No, it cant. The styrofoam under my tank only compressed about 1/8" and my tank with water is around 6000 lbs.
 
My tank was a flat glass bottom, I was assuming yours was the same, don't no why.

I have read about not using styrofoam under a rimmed tank also. What you could do is use the thin pink foam from HD, it's the stuff you use when you are putting 2x4's on a concrete floor I think it's about 4" wide on a role. Use two layers of it from the sounds of your level issue. Your gaps won't be that much under the rim so this will do the trick. Your tank won't be able to push down far enough to have the buttom of the glass touch the foam.
 
I read that it's a no-no if you use styrofoam under a tank that's supported by the edges but it's okay if the tank is supported by the whole bottom (assuming it's flushed with the stand).
 
Originally the acrylic tanks required a styrofoam base- this was in the early days of there production. There have been a few glass tank builders that have suggested the same. Unless your builder requires styro- to me it is a urban myth to use it. It to me is similar to how when haligen bulbs came out, and the directions were not to touch them with fingers, or the oils could cause them to shatter. People took that bit of information and applied it to SE halides and everything else. All I know is in the building trade- if something weight bearing needs to be level- the last thing anyone would do is put styro under it! Of all the tank lines I have retailed- other than a couple of acrylic lines from the late 80`s- no manufacturer has recommended styro - just tank on stand- level stand.
 
Well....my tank does have a trim, but my stand is not 100% level. It is almost perfect, but it is slightly out of tolerance on an end or two, but not by much. I've disregarded this same issue with smaller tanks (40 long, 55), but the 210 has me worried. What should I do then?
 
Get a six foot level, determine how much it is out of level and shim under the stand. Remember also that a full tank will sometimes go out of level as it weights the floor. If you are talking a slight lack of level-say 1/8th or so over 6 feet you should be fine. As I said that much change is common upon filling.
 
That's not the kind of level I'm talking about, that way it's fine. I mean the trim of the tank is not 100% flush with the stand, there are gaps between the plastic and wood.
 
That's not the kind of level I'm talking about, that way it's fine. I mean the trim of the tank is not 100% flush with the stand, there are gaps between the plastic and wood.
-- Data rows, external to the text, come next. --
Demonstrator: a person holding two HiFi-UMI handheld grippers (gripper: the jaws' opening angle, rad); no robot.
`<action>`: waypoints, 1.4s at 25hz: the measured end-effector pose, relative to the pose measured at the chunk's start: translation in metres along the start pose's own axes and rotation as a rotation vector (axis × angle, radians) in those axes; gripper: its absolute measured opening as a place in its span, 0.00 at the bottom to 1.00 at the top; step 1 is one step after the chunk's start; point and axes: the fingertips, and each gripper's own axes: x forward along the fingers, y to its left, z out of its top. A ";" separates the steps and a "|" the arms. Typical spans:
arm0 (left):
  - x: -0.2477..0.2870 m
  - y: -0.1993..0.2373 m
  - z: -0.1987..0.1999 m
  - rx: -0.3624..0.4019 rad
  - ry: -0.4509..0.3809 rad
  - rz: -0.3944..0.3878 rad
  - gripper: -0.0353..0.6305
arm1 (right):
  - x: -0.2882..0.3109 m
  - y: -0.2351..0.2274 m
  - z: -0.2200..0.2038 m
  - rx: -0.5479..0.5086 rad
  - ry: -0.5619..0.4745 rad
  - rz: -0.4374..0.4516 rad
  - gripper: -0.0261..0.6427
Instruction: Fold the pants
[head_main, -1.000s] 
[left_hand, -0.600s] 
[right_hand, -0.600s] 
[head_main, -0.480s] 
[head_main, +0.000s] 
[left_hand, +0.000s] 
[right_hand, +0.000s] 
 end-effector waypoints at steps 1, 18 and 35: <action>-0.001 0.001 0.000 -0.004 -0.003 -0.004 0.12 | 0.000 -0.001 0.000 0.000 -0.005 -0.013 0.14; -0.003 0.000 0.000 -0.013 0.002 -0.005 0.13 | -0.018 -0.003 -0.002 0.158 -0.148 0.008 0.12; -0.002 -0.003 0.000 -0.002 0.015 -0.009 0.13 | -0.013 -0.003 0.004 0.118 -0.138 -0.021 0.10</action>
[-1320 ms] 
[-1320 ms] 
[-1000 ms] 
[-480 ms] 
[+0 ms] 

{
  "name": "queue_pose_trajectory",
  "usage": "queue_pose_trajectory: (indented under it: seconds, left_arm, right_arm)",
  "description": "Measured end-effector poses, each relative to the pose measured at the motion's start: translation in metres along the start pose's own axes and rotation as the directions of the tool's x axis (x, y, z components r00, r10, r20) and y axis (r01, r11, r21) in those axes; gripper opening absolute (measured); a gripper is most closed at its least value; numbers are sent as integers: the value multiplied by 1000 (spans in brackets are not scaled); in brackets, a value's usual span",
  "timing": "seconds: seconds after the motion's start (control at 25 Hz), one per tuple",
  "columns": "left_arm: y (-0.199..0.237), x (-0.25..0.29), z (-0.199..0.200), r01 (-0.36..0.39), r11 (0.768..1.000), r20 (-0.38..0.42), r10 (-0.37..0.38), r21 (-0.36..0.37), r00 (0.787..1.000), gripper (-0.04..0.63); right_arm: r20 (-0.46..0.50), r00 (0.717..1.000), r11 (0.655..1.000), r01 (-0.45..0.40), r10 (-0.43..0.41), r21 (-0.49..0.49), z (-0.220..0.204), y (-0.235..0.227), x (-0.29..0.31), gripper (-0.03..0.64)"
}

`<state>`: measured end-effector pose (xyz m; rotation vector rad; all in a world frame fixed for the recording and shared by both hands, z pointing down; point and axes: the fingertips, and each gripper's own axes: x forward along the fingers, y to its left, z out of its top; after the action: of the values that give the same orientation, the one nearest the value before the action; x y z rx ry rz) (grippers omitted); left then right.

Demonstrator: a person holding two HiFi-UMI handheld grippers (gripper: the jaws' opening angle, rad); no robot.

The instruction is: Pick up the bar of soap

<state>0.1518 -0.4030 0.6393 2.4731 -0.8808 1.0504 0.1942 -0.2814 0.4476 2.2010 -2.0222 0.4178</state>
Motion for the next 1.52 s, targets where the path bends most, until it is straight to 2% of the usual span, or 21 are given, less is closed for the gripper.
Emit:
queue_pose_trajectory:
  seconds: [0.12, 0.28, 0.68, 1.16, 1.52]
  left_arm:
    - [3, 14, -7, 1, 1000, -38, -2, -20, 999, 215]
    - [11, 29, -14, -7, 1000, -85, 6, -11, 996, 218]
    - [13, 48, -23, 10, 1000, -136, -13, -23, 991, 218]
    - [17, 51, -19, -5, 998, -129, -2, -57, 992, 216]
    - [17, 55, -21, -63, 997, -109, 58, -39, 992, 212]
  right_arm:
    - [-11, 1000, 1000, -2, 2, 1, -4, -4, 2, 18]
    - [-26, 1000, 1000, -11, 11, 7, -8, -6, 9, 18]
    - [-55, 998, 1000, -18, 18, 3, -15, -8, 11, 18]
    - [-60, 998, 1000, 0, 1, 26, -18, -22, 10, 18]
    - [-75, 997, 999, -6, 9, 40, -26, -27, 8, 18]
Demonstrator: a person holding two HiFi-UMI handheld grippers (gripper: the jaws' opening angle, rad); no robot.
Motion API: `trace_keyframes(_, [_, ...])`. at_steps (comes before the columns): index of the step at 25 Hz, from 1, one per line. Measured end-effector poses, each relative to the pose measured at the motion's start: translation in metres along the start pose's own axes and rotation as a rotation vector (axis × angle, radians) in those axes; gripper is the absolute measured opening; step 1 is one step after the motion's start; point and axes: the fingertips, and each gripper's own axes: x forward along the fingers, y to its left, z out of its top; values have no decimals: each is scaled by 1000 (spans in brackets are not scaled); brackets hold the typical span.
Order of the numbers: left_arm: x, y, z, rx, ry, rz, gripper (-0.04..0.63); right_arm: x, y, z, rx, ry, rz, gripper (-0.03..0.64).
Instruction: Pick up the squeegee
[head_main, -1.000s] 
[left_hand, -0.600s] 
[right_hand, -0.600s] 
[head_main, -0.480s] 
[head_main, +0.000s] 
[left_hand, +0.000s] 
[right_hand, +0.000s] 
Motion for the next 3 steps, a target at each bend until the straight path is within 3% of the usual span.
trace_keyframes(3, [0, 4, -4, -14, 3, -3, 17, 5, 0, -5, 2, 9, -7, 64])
I would put the foam on the stand and then put a piece of plywood on top of the foam for the tank to sit on. You wont have to worry about the frame sitting on the foam.
 
To act as a 'gap filler' if the tank is not 100% flush on the stand.

foam SHOULD NOT be used to true a stand...if the top of the stand is out of true and the tank dont sit flush, fix the stand...that is all there is to it...take a 6ft level, find the high spots in the stand and remove them...once the high spots are removed, shim the stand to the floor to get it level...There is no questions about this...using foam to correct a funky top will do nothing to true it and you will likely still blow out the tank once full, as a result of uneven pressure being applied to the glass...
Why not put a little plaster on top of the stand to make a level surface?

plaster does not have the density nor the durability we would require under a tank...you could however, place the stand where it is going to rest, shim the stand dead level on the bottom, the frame up the side of the top and pour in a 1/8" or so of self leveling epoxy, strip the frame work off and set tank on perfectly smooth level epoxy top...
 
No matter how much effort I put into it, the top of the stand will never be 100% flush, I can guarantee that. There is no way to eyeball level when you are sanding, etc, even with a level. Trust me, I've tried on previous stands. It typically ends up worse.